**Exercise requirements**.
Check every line of the data below for the word "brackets", then give only the number of lines that have it.
------------------------------------------------------------
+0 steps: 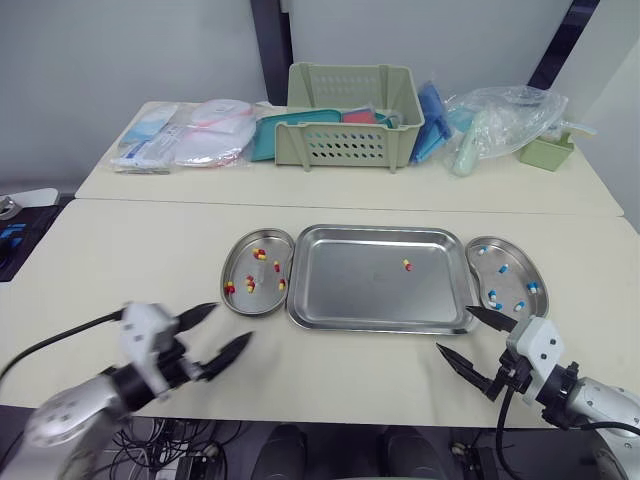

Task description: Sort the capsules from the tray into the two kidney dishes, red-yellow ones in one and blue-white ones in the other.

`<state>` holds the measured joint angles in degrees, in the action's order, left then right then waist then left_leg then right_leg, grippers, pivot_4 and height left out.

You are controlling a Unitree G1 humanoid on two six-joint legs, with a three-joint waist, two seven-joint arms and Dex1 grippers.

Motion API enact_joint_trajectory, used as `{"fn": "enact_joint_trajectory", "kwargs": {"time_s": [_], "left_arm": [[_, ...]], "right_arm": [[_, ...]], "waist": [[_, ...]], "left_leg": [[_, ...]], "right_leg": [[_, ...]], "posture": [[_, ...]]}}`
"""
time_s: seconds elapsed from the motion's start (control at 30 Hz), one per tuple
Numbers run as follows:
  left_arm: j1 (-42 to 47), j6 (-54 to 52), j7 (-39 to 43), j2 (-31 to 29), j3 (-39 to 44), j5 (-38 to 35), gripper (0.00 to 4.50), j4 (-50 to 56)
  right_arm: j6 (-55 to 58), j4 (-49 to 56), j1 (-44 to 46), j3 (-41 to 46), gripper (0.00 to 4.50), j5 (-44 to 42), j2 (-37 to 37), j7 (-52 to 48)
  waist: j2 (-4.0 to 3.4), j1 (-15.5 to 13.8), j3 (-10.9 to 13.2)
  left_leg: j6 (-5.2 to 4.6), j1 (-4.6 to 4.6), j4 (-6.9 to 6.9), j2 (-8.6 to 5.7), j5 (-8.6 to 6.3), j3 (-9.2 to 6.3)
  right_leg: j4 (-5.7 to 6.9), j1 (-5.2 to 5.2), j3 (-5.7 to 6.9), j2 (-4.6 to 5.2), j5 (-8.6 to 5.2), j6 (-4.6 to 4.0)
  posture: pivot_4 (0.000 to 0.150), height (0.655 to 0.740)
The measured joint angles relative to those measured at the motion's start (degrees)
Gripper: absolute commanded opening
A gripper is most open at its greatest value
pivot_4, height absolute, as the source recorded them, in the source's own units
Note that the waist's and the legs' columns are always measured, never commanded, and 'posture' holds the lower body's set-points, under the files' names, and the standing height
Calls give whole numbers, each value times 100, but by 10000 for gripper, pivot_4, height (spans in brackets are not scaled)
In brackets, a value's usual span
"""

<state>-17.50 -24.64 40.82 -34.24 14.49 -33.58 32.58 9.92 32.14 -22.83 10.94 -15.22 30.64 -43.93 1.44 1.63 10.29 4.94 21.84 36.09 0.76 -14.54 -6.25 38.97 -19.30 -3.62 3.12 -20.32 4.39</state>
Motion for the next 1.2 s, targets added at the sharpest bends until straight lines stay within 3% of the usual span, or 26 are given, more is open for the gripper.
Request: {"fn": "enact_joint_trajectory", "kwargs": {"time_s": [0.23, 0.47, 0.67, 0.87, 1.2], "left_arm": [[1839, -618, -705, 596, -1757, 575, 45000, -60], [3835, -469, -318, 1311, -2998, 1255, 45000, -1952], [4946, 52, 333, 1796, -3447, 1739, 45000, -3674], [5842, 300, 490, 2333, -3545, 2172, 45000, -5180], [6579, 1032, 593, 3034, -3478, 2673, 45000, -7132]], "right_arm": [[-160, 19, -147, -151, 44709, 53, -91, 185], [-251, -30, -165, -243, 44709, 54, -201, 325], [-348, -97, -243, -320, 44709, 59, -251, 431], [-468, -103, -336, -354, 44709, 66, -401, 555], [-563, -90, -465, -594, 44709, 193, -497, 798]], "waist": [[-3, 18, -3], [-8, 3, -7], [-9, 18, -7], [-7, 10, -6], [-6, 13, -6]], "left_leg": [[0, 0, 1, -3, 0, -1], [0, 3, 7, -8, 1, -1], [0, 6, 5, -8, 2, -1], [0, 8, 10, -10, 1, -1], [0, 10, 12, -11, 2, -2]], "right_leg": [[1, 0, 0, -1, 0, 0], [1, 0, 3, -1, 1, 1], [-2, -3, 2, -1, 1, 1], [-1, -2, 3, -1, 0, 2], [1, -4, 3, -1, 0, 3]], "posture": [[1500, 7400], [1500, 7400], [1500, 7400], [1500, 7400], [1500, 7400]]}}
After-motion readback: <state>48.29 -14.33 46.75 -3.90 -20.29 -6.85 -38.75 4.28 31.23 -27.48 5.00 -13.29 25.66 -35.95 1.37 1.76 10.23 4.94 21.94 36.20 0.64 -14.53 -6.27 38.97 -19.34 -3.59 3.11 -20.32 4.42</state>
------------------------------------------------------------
**Output below**.
2